▶ **TASK DETAILS**
Please reproduce all entries word for word and omit their pictures.

▶ **Stored items**
───
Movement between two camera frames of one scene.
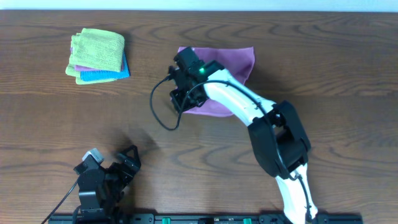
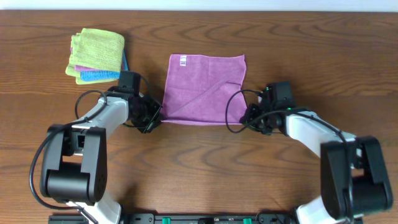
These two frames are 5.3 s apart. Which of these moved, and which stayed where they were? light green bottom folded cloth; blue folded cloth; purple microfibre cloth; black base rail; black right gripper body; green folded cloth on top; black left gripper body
Moved: black right gripper body; black left gripper body; purple microfibre cloth
Stayed: blue folded cloth; light green bottom folded cloth; green folded cloth on top; black base rail
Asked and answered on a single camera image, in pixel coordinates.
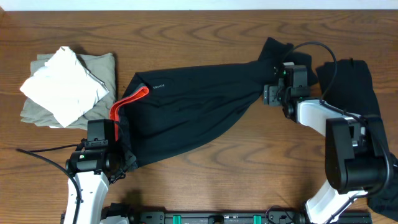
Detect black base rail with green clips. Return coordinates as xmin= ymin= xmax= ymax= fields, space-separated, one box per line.
xmin=60 ymin=202 xmax=374 ymax=224

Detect black folded garment at right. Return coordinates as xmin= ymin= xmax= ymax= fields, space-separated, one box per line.
xmin=316 ymin=60 xmax=397 ymax=220

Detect black leggings with red waistband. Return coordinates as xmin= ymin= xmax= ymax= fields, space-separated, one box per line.
xmin=109 ymin=38 xmax=312 ymax=170

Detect white folded shirt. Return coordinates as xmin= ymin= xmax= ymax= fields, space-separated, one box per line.
xmin=20 ymin=46 xmax=109 ymax=128

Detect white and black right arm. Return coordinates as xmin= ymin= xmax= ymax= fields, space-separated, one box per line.
xmin=263 ymin=84 xmax=393 ymax=223

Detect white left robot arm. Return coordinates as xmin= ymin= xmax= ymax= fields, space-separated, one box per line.
xmin=63 ymin=139 xmax=134 ymax=224

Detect grey-green folded garment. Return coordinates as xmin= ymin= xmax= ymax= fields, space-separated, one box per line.
xmin=20 ymin=53 xmax=117 ymax=130

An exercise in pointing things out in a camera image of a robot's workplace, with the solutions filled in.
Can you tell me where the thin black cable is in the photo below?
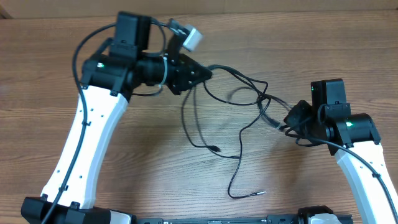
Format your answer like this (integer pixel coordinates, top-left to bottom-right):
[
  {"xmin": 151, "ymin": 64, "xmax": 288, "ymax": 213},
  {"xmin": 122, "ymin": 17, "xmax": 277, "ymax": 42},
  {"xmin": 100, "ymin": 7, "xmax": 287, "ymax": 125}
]
[{"xmin": 192, "ymin": 86, "xmax": 280, "ymax": 200}]

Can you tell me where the black USB cable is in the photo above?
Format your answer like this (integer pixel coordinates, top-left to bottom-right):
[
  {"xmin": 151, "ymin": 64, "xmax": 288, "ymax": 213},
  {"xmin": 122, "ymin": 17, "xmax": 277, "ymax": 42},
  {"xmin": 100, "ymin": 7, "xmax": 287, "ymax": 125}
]
[{"xmin": 180, "ymin": 64, "xmax": 289, "ymax": 153}]

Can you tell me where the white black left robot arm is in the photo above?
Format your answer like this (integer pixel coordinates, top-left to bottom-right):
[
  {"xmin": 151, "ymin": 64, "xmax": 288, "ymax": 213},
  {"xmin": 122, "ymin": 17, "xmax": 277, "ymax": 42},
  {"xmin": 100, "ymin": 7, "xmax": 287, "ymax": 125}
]
[{"xmin": 21, "ymin": 12, "xmax": 212, "ymax": 223}]

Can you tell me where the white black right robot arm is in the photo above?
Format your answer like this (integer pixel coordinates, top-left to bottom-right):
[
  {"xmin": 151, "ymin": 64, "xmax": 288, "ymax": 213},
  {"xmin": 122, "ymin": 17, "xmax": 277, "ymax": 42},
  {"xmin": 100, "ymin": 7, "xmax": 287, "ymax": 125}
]
[{"xmin": 284, "ymin": 78, "xmax": 397, "ymax": 223}]
───
▶ **EXERCISE RESULT**
Movement between two camera frames of one scene.
These two frames are 5.3 s apart. Which of these moved, and which stayed where they were? light green bottom folded cloth; blue folded cloth; purple microfibre cloth; black base rail; black right gripper body; green folded cloth on top; black left gripper body
Moved: black right gripper body; black left gripper body; purple microfibre cloth
Stayed: blue folded cloth; light green bottom folded cloth; green folded cloth on top; black base rail
Asked and answered on a single camera image, in pixel coordinates.
Detect black base rail with green clips. Return coordinates as xmin= ymin= xmax= ymax= fields, space-separated, one box per line.
xmin=60 ymin=202 xmax=374 ymax=224

Detect black folded garment at right. Return coordinates as xmin= ymin= xmax= ymax= fields, space-separated, one box per line.
xmin=316 ymin=60 xmax=397 ymax=220

Detect black leggings with red waistband. Return coordinates as xmin= ymin= xmax= ymax= fields, space-separated, one box per line.
xmin=109 ymin=38 xmax=312 ymax=170

Detect white folded shirt. Return coordinates as xmin= ymin= xmax= ymax= fields, space-separated, one box per line.
xmin=20 ymin=46 xmax=109 ymax=128

Detect white and black right arm. Return coordinates as xmin= ymin= xmax= ymax= fields, space-separated, one box per line.
xmin=263 ymin=84 xmax=393 ymax=223

Detect white left robot arm. Return coordinates as xmin= ymin= xmax= ymax= fields, space-separated, one box per line.
xmin=63 ymin=139 xmax=134 ymax=224

Detect grey-green folded garment. Return coordinates as xmin= ymin= xmax= ymax= fields, space-separated, one box per line.
xmin=20 ymin=53 xmax=117 ymax=130

An exercise in pointing things out in a camera image of a robot's workplace, with the solutions filled in.
Can you tell me where the thin black cable is in the photo below?
Format your answer like this (integer pixel coordinates, top-left to bottom-right):
[
  {"xmin": 151, "ymin": 64, "xmax": 288, "ymax": 213},
  {"xmin": 122, "ymin": 17, "xmax": 277, "ymax": 42},
  {"xmin": 100, "ymin": 7, "xmax": 287, "ymax": 125}
]
[{"xmin": 192, "ymin": 86, "xmax": 280, "ymax": 200}]

Can you tell me where the black USB cable is in the photo above?
Format your answer like this (integer pixel coordinates, top-left to bottom-right):
[
  {"xmin": 151, "ymin": 64, "xmax": 288, "ymax": 213},
  {"xmin": 122, "ymin": 17, "xmax": 277, "ymax": 42},
  {"xmin": 100, "ymin": 7, "xmax": 287, "ymax": 125}
]
[{"xmin": 180, "ymin": 64, "xmax": 289, "ymax": 153}]

Can you tell me where the white black left robot arm is in the photo above?
Format your answer like this (integer pixel coordinates, top-left to bottom-right):
[
  {"xmin": 151, "ymin": 64, "xmax": 288, "ymax": 213},
  {"xmin": 122, "ymin": 17, "xmax": 277, "ymax": 42},
  {"xmin": 100, "ymin": 7, "xmax": 287, "ymax": 125}
]
[{"xmin": 21, "ymin": 12, "xmax": 212, "ymax": 223}]

Can you tell me where the white black right robot arm is in the photo above?
Format your answer like this (integer pixel coordinates, top-left to bottom-right):
[
  {"xmin": 151, "ymin": 64, "xmax": 288, "ymax": 213},
  {"xmin": 122, "ymin": 17, "xmax": 277, "ymax": 42},
  {"xmin": 100, "ymin": 7, "xmax": 287, "ymax": 125}
]
[{"xmin": 284, "ymin": 78, "xmax": 397, "ymax": 223}]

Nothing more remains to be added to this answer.